There was, in 2010, an unfulfilled need for a powerful, friendly program to interact with data on the web. The document web spread by the simple method of people copying the source of each other's web pages, and getting the instant gratification of being able to see one's work in a web browser, and indeed to pass on the URL to friends and family. However, most of the initial Semantic Web projects (around 2000) used back-end machines with no generic user interface. Researchers, to explain data to each other, tended to use circles-and-arrows diagrams of the graphs. These, though are hopeless -- very inefficient uses of space -- when it comes to displaying data to a normal user. Normal users expect things like the Mac OS X AddressBook application, a spreadsheet, or the iTunes tune funding interface. These use fairly straight forward list of properties, tables, forms, faceted query views, and so on, for the data they manage. The different apps are islands, with no links between them, but they do give a user experience which users seem to use.

History of the project

In fall and end of 2007, I hacked together a simple data browser which allowed you to look at the properties of something in a compact outline form. This would become the focus of a lot of effort from MIT undergraduates (UROPS) over the next few years. Each property or relation was a line, but where it was a relation to something else, an "open me" button (the triangle from the Mac icon style) allowed you to see further parts of the graph, displaying the graph as a tree. Users are used to trees. This was also motivated by a person's need to be able to explore arbitrary linked data on the web. Using to it discuss some data with Philippe le H├ęgaret, he complained that he wanted a table. I added query by example function, allowing one to find any graph out there in the web of data, select specific nodes in it, and then press a button to search for all matching sub-graphs, producing a table of the results. The table is another thing users are very familiar with. This software, which I called then Tabulator, as it created tables from the graph, now allowed one to do a "query by example". The user could be in one of two modes. In outline mode, the user explores the graph of linked data. Having found an interesting shape in the data, the user could then query to find all other places in the data which had that shape.
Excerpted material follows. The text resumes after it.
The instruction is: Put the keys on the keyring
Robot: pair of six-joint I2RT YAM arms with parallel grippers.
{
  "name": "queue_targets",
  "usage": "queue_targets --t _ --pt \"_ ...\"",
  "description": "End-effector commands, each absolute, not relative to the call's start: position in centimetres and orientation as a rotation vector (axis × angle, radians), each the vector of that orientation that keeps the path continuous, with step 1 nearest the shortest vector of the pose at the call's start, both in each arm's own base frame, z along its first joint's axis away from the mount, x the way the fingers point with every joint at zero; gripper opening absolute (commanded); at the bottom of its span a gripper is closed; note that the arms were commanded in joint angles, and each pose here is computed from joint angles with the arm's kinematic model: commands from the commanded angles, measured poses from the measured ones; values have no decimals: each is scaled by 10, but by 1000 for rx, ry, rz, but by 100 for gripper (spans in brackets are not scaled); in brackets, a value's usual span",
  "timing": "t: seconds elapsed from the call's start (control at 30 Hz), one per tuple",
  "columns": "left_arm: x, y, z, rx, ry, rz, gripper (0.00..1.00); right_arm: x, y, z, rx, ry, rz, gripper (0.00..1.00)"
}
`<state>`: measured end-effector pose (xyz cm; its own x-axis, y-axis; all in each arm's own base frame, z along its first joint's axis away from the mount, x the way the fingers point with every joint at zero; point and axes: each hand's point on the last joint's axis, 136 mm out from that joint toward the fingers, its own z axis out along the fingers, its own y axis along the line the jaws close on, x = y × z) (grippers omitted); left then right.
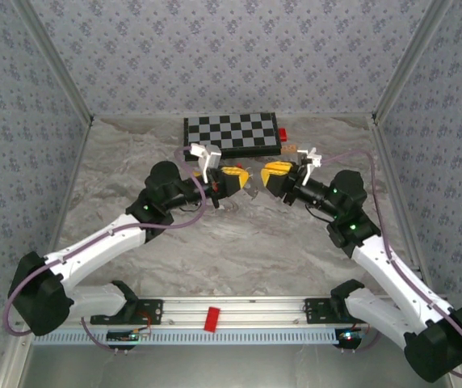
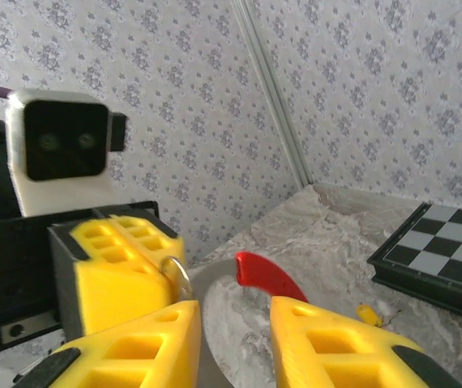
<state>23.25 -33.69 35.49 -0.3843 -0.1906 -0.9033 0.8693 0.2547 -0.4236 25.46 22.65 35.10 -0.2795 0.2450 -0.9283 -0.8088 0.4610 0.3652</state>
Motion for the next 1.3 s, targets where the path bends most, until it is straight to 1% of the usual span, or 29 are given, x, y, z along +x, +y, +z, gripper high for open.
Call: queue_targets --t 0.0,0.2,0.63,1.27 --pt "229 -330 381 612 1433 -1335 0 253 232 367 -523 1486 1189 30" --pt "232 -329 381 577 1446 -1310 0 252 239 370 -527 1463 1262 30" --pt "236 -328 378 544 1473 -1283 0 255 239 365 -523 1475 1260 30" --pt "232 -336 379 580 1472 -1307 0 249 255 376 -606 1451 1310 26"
The following January, and in following summers, various undergraduate students at MIT added functionality. Some contributed to the overall project, some worked on specific aspects. Some used it as a base for building systems in their research.(See references

Target audience

A target audience for the Tabulator project was the set of engaged and intelligent people who were comfortable using a computer, but who had no specific training in RDF and the semantic web. A spreadsheet user is an interesting example: they spend a lot of effort in some cases getting the computer to do what they want, and work at quite a high level of abstraction. In fact they tend to pour their energy into a spreadsheet creating tables and relations about which the computer itself does not understand the semantics. These users surely would be those in a position to be able to capitalize on these talents to use a powerful interface to explore and create arbitrary RDF data.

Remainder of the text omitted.